● TASK ITEM
Although pictures appear in the data, the answer should contain only the lines from its start through the line with "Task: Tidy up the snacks", written out exactly.

● GIVEN MATERIAL
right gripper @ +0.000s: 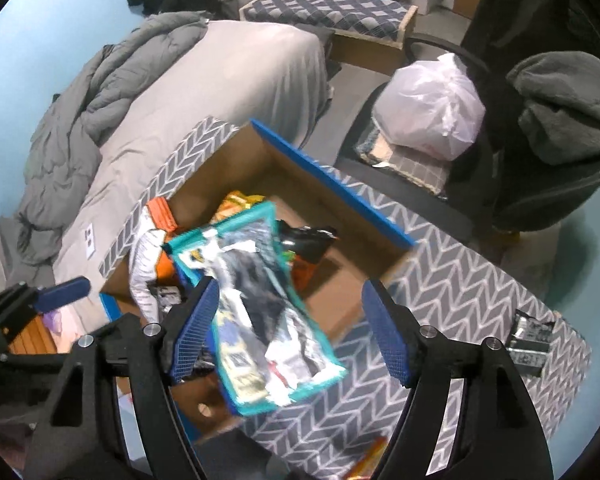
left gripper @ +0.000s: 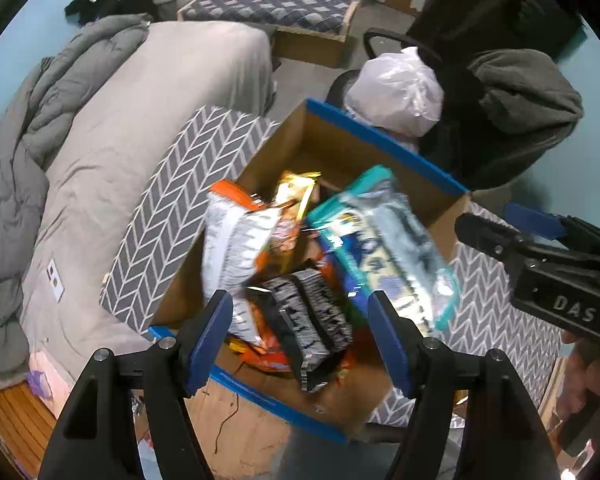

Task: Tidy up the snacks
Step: 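Move the right tool to the last black packet and the left tool toward the orange bag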

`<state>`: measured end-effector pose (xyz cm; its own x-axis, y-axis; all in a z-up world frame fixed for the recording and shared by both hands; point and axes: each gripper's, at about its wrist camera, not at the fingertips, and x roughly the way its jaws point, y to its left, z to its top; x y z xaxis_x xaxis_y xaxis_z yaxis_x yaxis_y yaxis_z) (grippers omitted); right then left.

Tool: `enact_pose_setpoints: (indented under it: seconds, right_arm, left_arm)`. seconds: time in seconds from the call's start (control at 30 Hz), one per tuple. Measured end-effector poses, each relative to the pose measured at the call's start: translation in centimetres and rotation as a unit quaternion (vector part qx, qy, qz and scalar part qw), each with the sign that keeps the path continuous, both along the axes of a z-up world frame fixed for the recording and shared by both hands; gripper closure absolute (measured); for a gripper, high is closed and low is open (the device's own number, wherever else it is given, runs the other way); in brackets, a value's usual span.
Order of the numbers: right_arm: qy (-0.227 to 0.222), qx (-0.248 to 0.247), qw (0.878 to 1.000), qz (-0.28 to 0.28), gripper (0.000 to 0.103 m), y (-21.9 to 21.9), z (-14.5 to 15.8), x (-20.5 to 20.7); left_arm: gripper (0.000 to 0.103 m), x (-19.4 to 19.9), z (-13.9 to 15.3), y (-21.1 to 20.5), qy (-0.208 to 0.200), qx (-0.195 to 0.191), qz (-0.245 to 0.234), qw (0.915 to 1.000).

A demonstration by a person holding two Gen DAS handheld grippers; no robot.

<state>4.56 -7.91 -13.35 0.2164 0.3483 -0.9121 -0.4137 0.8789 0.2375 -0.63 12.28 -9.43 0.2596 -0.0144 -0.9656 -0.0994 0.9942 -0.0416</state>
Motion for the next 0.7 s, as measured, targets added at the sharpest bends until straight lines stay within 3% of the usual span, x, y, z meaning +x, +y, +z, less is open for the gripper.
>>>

● WRITTEN SOLUTION
right gripper @ +0.000s: 
left gripper @ +0.000s: 

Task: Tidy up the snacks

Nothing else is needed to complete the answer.